Toxic Parents Book ID
Title: Toxic parents
the writer: Susan Forward
Translator: Mina Fathi (Erfanian) (suggested by users)
number of pages: 271 pages
Publishers: Lessons (User Suggestions)
About the author of Toxic Parents
Born in 1938, Susan Forward is the American author of the best-selling book Women Against Women. Susan is both a writer, a psychotherapist, and a speaker on self-improvement and psychological issues. He has served as a psychotherapist and psychologist in many California centers. Susan’s activities, both as a writer and as a guest on media psychology programs, have helped many people regain their self-confidence, inner strength, and emotional independence.
Other works of this author include the following books:
- Poisoned upbringing;
- Toxic mothers and injuries to girls;
- Emotional blackmail; When people around you use fear, commitment and guilt to exploit you.
To learn more about Susan Forward, you can visit her personal page at Facebook See.
About Toxic Parents
The family, as the “main center of child rearing”, is the most important part of society. This influential sector has always been vulnerable; Because things like traditions, old beliefs, strong religious emphases, and wrong teachings have replaced psychological and scientific principles. This has caused severe psychological damage to children in the family, and as a result, as injured children enter society, these misconceptions about education are transmitted from generation to generation.

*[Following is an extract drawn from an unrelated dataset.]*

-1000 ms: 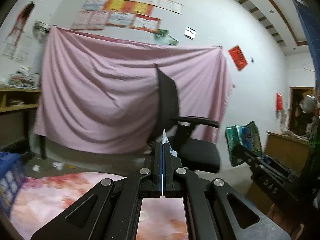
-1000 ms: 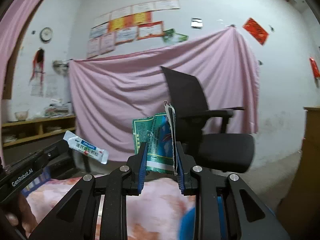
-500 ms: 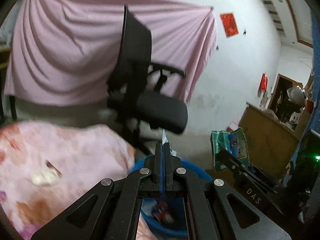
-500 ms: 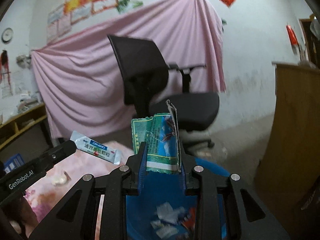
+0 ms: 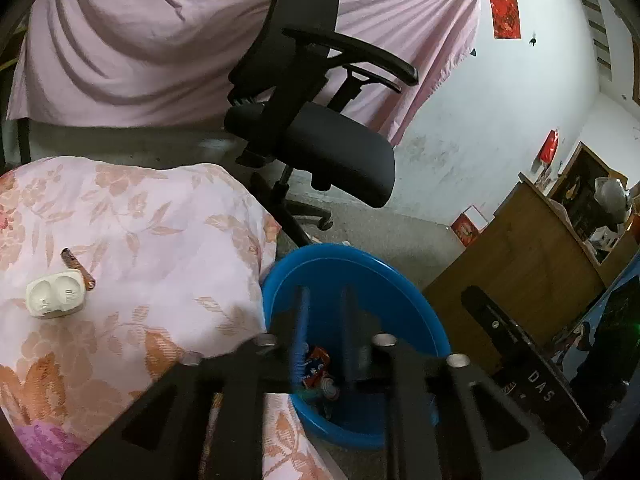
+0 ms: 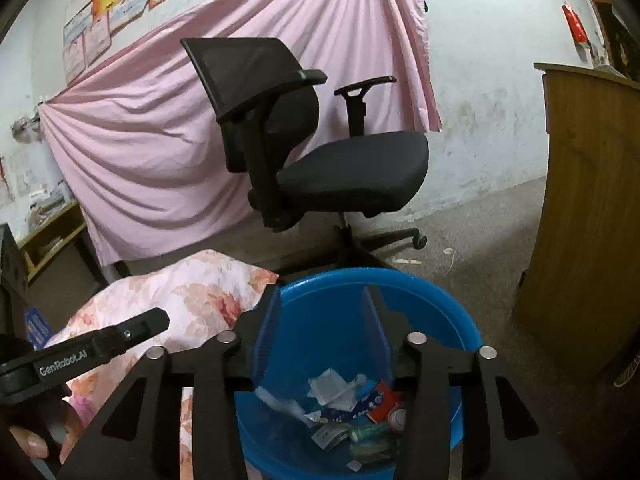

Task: Collect trash
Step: 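Open both tools over the blue basin to drop wrapper and sachet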

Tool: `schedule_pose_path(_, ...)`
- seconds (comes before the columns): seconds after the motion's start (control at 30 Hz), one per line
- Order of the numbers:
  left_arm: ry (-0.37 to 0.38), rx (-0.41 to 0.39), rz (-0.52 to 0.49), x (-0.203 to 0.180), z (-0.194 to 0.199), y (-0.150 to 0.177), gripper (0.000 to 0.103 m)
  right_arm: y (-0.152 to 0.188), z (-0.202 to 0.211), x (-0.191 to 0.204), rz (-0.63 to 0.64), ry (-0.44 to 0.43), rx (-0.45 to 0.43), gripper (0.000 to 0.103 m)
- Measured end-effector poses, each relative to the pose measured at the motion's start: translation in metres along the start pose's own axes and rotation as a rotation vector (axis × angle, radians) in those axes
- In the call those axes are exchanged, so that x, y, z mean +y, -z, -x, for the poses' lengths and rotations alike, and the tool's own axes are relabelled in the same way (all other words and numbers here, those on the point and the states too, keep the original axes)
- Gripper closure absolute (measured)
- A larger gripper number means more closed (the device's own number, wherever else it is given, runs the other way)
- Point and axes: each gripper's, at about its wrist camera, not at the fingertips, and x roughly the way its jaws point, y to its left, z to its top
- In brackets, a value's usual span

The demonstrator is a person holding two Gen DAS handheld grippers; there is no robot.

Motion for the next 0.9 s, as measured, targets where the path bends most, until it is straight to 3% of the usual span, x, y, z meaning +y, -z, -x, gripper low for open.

The book of poisonous parents has been written to speak to the hearts of many. This book talks about injuries that we may never allow ourselves to even think about. Fear, respect, trust and sincere belief in parents are among the factors that prevent us from paying attention to the possible harms caused by our improper upbringing. Susan Forward addresses such issues in this book. He helps the audience to find the root of some of his psychological traumas and after recognizing them, to find solutions to improve the situation.
At the beginning of the book, the author helps you determine if your parents are toxic by setting up a questionnaire. This diagnosis helps you know what approach you are taking to reading this book: taking care of yourself or identifying toxic behaviors and avoiding them in the future.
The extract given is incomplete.